Hoeksema and the PRCA do not subscribe to the WCF because it is not their confession, since they are/were Dutch Reformed. But it is certainly true that they explicitly reject the WCF on this and the convenant of works.

This board, though, takes the WCF as its base confession in matters wherein there is controversy (or in this case, silence, since the TFU do not deal with divorce at all, as far as I am aware). The WCF clearly teaches the appropriateness in some cases of divorce, and of remarriage, and the teaching is based on this passage in Matthew 19.

Could the WCF be wrong on this? The WCF is not Scripture, so it could be, certainly. However, the burden of proof lies on those who would take up dispute against the confession, and it is the position of this board that the Confession correctly teaches Scriptural truth. (And this is not a forum for picking apart the WCF or the other confessional standards) Here is the Forum rule that is pertinent:



> d. Confessional Requirements: One must hold to either the Westminster Standards, the Three Forms of Unity, the Second Helvetic Confession, or the LBCF to be approved for membership without a waiver. This does not mean that the these confessions are viewed as the "Word of God." Rather, these confessions and creeds are taken to accurately summarize the key doctrines of the Bible and allow mutual, like-minded fellowship (Amos 3:3, "Can two walk together unless they be agreed?"). The adherence to any orthodox historical documents assure that the board will be kept "like-minded" in most of the basic points of salvation history and that the fellowship "exhortive and encouraging." Those who seek to modify, depart from, change or disprove the doctrines found in the Confessions will bear the burden of proof to support their claim.


----------



## PuritanCovenanter

I am not sure that the marriage Covenant specifically reflects the Everlasting Covenant. It may be an image bearer of it but it is not exactly like it. 

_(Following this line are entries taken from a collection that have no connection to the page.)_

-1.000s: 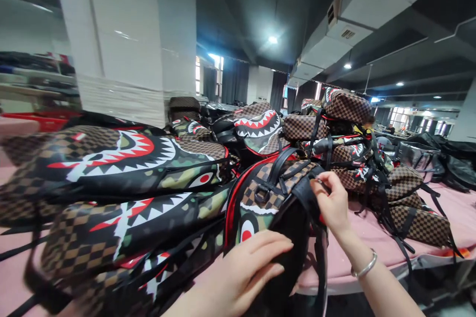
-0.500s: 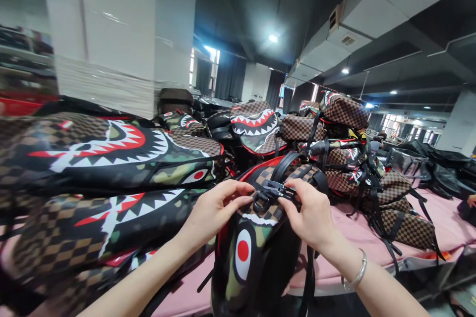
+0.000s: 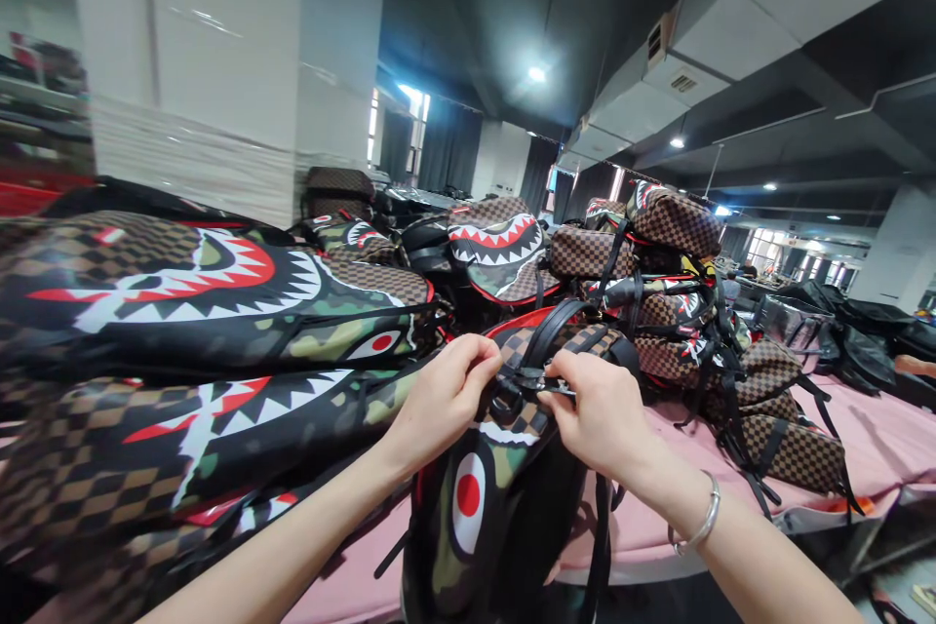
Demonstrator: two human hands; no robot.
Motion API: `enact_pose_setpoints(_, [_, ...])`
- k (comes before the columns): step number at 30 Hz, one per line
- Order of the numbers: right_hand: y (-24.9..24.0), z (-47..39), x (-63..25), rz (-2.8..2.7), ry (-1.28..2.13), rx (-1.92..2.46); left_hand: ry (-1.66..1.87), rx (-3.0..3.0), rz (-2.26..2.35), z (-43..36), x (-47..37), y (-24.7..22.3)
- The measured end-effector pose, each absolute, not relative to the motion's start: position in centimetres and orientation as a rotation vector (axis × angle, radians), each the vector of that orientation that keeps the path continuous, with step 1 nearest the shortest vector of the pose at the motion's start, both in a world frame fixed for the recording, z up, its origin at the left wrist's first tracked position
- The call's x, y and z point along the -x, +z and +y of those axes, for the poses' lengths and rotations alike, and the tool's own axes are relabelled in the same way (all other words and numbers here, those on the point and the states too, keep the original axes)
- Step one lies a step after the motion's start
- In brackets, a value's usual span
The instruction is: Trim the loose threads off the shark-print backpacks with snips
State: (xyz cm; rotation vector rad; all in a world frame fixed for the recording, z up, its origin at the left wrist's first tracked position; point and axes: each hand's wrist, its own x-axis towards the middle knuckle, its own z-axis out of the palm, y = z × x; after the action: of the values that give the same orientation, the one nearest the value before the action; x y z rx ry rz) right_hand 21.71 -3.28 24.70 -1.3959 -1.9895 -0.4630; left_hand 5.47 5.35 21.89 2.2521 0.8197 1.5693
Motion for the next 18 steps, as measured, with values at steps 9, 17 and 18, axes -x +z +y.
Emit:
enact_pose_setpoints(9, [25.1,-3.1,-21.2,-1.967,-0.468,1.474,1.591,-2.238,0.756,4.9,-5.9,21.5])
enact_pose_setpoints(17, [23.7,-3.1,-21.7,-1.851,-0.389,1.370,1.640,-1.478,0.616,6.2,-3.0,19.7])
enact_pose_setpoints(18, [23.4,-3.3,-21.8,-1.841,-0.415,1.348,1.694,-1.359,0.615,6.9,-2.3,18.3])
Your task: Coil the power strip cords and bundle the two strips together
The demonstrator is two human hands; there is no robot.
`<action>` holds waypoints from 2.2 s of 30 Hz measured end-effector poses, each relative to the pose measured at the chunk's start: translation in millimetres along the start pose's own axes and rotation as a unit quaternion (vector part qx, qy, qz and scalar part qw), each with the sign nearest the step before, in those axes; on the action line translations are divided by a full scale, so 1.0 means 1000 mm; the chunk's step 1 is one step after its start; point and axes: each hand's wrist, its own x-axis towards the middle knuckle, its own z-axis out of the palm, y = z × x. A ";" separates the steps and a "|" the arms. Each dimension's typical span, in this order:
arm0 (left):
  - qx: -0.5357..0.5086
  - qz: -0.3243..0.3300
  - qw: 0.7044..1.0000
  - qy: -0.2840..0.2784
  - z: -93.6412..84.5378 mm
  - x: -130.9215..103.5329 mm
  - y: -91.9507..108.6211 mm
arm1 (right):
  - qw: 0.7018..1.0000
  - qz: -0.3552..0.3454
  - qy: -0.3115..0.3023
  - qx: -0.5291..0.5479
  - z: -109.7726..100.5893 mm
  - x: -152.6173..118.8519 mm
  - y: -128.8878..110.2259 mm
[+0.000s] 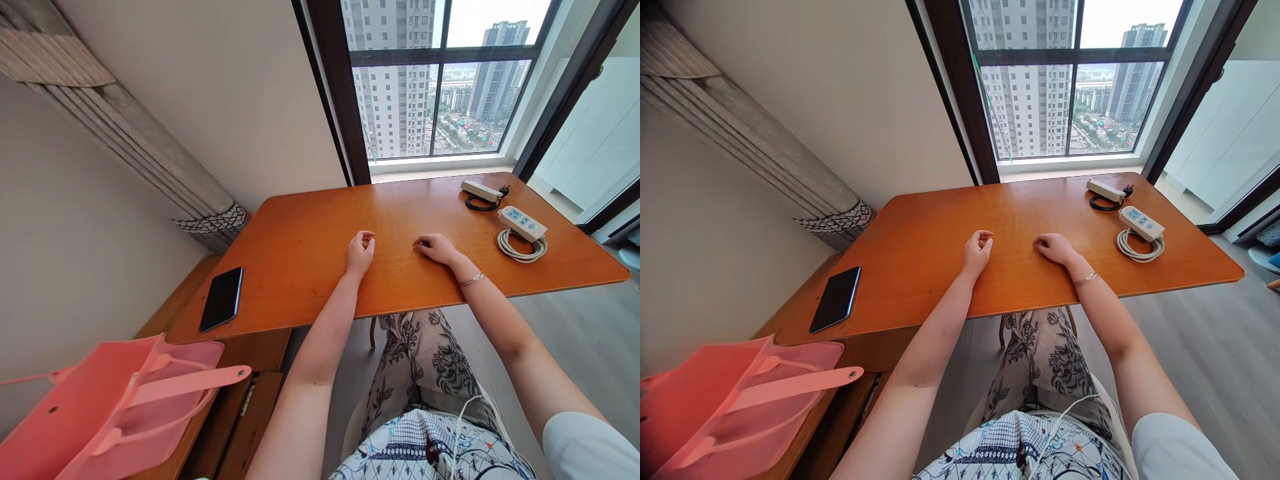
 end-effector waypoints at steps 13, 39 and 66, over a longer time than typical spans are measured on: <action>0.012 -0.002 0.999 -0.031 -0.001 -0.003 0.005 | 1.000 0.000 -0.002 -0.005 -0.001 -0.001 -0.003; 0.015 0.012 0.999 -0.039 -0.003 -0.005 0.007 | 1.000 -0.007 -0.016 -0.013 -0.002 -0.003 -0.004; 0.035 0.019 0.997 -0.060 -0.003 -0.006 0.006 | 0.998 0.005 -0.034 -0.045 -0.001 -0.003 -0.008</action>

I agree with Bill Cunningham. Let's look at God in this matter. 



> (Jer 3:6) The LORD said also unto me in the days of Josiah the king, Hast thou seen that which backsliding Israel hath done? she is gone up upon every high mountain and under every green tree, and there hath played the harlot.
> 
> (Jer 3:7) And I said after she had done all these things, Turn thou unto me. But she returned not. And her treacherous sister Judah saw it.
> 
> (Jer 3:8) *And I saw, when for all the causes whereby backsliding Israel committed adultery I had put her away, and given her a bill of divorce*; yet her treacherous sister Judah feared not, but went and played the harlot also.



Yet I find this rather amusing and full of Covenant Love. 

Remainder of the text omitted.